Page 168 - Trackpad_V1_Book 8_Flipbook
P. 168

DATA SCIENCE

                  Data science is a field that studies data and the ways it can be transformed into valuable input and
                  resources to create business and IT strategies. This is a science that combines domain expertise,
                  programming skills and knowledge of mathematics to extract insights from the large and ever-
                  increasing volumes of data collected by organisations.


                  WHAT IS BIG DATA?

                  Big data is a term used for any dataset that is large or complex to be processed by traditional
                  data management techniques such as RDBMS (Relational Database Management Systems). It
                  involves the methods of analysing large amounts of data and extracting knowledge from it. Data
                  science and big data have evolved from traditional data management and are now treated as
                  distinct disciplines.

                  Any dataset can be considered big data if it possesses at
                  least one of the following four V’s:

                      Volume: Large volume of data
                      Velocity: Data movement at high velocity

                      Variety: Diversity in the types of data

                      Veracity: Data obtained from authentic sources


                  CATEGORIES OF DATA
                  We come across different types of data and we need different tools to work on this data. Let us
                  take a look at the different types of data.


                  Structured Data

                  Such type of data is stored in the database or within tables of Excel files and is typically found in
                  data models.


                  Unstructured Data

                  Such type of data is not easy to fit into any data models such as Word files, or emails.

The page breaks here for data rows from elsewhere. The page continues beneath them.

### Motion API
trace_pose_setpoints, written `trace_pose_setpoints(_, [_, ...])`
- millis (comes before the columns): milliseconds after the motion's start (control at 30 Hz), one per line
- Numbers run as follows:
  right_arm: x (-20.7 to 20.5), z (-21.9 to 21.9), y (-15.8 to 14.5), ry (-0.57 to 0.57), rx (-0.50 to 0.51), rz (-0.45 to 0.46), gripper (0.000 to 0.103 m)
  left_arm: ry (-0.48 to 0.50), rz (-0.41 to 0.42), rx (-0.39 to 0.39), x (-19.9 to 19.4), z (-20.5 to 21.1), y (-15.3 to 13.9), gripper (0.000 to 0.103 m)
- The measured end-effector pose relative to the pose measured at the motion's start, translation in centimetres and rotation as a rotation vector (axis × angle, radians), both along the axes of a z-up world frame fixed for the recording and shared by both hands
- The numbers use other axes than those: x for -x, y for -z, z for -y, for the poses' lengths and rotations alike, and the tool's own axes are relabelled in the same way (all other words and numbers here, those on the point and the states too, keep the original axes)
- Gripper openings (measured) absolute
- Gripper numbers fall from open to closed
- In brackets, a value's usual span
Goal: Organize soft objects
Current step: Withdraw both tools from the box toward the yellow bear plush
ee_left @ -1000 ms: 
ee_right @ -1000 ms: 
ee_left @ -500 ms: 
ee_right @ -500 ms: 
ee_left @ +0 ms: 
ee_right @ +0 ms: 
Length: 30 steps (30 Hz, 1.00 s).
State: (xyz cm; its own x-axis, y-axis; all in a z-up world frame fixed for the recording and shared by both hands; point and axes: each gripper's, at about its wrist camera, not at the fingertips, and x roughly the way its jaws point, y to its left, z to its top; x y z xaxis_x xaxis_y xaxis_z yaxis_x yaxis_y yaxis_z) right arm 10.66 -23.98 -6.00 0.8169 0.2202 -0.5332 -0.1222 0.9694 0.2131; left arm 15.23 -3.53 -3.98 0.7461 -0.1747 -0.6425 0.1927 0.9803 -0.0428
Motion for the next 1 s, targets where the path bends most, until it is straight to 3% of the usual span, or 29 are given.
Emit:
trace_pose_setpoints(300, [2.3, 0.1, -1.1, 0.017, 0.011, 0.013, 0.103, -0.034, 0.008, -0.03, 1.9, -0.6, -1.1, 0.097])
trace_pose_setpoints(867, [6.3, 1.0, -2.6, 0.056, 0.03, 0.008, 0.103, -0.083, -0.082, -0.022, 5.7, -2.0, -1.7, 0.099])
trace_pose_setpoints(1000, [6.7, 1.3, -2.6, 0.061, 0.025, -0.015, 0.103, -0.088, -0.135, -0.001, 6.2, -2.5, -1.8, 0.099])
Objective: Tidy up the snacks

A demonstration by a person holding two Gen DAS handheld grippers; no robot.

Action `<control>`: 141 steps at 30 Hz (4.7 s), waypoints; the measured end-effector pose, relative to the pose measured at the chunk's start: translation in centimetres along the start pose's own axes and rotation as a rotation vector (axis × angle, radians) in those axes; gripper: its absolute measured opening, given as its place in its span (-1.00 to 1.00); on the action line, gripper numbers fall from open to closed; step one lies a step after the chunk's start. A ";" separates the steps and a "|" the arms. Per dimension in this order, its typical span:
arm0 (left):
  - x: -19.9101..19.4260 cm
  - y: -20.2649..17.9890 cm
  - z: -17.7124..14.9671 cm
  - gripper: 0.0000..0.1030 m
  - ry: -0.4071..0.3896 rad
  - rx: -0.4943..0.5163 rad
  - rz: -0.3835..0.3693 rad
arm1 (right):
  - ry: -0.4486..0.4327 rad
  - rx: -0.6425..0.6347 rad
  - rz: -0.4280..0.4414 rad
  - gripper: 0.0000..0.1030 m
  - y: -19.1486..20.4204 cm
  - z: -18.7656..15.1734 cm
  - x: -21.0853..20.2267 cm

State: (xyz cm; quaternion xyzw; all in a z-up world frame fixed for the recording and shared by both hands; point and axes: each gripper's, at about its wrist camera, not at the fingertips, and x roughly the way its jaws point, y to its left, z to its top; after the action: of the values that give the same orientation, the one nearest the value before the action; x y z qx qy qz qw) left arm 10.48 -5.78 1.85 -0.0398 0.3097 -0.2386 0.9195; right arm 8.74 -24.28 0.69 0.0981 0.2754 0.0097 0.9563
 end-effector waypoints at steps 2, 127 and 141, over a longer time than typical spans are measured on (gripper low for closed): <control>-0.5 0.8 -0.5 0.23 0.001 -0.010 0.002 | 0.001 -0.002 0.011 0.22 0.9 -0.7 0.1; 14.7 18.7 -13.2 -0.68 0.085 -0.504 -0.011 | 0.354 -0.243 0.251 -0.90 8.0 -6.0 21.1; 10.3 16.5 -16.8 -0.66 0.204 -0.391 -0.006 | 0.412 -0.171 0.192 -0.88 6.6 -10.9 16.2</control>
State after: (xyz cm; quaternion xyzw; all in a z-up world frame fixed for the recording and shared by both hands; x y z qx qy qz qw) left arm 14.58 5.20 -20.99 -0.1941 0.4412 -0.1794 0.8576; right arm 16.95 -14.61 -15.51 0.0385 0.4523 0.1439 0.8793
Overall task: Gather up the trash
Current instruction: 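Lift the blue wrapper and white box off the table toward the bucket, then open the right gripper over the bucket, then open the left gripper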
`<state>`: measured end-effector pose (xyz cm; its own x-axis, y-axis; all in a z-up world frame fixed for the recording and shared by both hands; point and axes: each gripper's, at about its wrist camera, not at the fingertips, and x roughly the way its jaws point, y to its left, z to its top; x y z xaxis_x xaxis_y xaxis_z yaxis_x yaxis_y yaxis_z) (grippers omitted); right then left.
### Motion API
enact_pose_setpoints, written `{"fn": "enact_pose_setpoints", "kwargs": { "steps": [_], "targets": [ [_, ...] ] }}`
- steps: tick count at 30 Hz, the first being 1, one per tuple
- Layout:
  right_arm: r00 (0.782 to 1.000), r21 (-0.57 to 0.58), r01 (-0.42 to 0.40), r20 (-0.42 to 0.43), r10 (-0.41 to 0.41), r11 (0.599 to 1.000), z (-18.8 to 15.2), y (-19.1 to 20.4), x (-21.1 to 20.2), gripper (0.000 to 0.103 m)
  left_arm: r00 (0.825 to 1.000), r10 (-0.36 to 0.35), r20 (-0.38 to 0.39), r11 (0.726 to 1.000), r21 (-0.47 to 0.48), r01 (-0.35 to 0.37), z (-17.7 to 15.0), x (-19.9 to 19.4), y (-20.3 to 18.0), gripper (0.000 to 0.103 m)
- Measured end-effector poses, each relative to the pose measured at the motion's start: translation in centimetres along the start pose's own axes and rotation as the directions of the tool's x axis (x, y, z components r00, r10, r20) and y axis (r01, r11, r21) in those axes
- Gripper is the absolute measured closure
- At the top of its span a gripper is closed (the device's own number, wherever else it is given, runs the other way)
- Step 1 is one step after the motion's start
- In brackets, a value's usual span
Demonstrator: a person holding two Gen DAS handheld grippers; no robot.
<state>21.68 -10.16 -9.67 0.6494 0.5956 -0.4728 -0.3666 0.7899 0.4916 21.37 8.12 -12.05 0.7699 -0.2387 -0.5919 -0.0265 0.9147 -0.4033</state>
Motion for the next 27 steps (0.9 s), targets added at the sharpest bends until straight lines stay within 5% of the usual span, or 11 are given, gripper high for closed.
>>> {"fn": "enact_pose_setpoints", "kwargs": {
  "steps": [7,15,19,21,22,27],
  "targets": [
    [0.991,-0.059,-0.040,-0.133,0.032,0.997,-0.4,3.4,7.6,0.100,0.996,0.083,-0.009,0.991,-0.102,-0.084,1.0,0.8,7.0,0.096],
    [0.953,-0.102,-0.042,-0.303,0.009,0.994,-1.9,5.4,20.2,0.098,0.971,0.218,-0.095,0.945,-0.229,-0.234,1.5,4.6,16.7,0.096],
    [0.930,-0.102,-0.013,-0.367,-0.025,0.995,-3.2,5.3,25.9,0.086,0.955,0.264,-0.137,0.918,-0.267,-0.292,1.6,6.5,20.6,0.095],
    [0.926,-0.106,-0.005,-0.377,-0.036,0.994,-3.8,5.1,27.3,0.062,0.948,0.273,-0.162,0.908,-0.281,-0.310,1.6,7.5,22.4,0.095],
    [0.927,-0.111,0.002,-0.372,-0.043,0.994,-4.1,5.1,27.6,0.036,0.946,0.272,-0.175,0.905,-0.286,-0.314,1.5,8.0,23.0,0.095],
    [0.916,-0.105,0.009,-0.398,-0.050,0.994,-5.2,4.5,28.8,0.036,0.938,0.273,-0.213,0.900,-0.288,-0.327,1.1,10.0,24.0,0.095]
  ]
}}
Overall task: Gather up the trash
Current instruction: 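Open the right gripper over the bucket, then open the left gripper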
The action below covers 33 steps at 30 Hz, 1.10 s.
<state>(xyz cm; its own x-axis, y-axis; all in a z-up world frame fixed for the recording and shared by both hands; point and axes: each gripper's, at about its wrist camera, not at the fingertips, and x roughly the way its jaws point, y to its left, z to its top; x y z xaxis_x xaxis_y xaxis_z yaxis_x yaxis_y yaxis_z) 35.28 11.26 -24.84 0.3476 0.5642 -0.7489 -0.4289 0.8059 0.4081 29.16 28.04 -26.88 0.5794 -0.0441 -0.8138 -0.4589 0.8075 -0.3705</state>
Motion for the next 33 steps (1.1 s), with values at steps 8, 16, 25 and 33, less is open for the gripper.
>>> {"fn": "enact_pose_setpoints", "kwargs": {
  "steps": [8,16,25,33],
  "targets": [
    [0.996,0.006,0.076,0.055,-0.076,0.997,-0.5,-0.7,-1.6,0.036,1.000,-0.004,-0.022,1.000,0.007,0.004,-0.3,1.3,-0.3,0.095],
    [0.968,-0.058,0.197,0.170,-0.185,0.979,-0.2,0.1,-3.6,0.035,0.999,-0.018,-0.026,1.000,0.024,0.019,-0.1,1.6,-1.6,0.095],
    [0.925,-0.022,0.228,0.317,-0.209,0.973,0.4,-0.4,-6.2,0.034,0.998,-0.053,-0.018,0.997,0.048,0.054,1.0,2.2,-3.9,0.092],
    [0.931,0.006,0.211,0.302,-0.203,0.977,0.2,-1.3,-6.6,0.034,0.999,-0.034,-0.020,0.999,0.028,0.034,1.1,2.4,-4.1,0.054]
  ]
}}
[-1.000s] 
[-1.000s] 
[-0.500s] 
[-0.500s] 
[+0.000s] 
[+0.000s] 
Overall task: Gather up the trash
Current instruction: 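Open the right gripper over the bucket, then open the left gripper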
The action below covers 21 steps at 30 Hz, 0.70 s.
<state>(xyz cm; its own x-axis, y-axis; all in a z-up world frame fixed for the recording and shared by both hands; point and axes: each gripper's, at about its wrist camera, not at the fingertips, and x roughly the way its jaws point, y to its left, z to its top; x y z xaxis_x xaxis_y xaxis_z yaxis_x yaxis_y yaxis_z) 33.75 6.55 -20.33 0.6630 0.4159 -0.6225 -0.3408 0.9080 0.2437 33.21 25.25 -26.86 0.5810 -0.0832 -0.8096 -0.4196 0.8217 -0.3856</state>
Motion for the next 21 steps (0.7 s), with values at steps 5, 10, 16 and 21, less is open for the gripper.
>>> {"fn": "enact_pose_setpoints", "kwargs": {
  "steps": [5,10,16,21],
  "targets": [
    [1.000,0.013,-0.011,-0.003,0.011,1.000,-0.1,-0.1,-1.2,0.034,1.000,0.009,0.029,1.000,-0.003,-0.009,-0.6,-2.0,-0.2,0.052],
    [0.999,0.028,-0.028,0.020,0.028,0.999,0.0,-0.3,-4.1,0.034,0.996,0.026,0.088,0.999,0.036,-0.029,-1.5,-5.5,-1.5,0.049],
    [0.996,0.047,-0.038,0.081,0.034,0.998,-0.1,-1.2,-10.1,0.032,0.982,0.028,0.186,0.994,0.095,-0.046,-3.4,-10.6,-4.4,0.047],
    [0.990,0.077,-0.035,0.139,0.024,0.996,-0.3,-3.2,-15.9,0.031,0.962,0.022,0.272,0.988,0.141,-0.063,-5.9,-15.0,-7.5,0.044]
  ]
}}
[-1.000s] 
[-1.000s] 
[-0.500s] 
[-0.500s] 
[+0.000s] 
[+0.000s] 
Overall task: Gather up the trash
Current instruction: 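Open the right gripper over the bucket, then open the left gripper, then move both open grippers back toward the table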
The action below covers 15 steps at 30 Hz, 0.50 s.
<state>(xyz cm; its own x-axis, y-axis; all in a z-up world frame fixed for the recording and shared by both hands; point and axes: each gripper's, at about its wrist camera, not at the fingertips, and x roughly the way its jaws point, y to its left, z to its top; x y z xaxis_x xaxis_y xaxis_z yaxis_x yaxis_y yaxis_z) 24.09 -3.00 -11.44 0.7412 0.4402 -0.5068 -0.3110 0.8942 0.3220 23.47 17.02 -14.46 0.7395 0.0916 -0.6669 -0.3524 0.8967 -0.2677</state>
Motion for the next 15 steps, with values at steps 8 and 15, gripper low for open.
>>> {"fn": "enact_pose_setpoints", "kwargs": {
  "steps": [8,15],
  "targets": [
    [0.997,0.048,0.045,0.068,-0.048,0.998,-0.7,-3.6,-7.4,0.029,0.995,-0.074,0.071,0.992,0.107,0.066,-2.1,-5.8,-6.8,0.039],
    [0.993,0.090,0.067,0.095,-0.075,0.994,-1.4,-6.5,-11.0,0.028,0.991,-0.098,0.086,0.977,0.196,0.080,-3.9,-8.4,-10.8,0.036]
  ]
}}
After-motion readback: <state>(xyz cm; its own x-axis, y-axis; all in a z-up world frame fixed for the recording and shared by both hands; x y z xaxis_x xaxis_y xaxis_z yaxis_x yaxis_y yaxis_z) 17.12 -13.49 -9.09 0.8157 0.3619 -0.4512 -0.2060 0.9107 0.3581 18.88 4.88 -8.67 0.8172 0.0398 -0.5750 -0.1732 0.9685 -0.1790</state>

                  Natural Language Data
                  It is a type of unstructured data and is very difficult to process. The meaning of the same word
                  changes depending on the mood of the speaker. For example, the same word could have two
                  different meanings when spoken joyfully or when uttered in a sad way.


                  Machine Generated Data

                  The data generated by a computer or any other machine without human intervention is called
                  machine-generated data. It is becoming one of the major sources of data.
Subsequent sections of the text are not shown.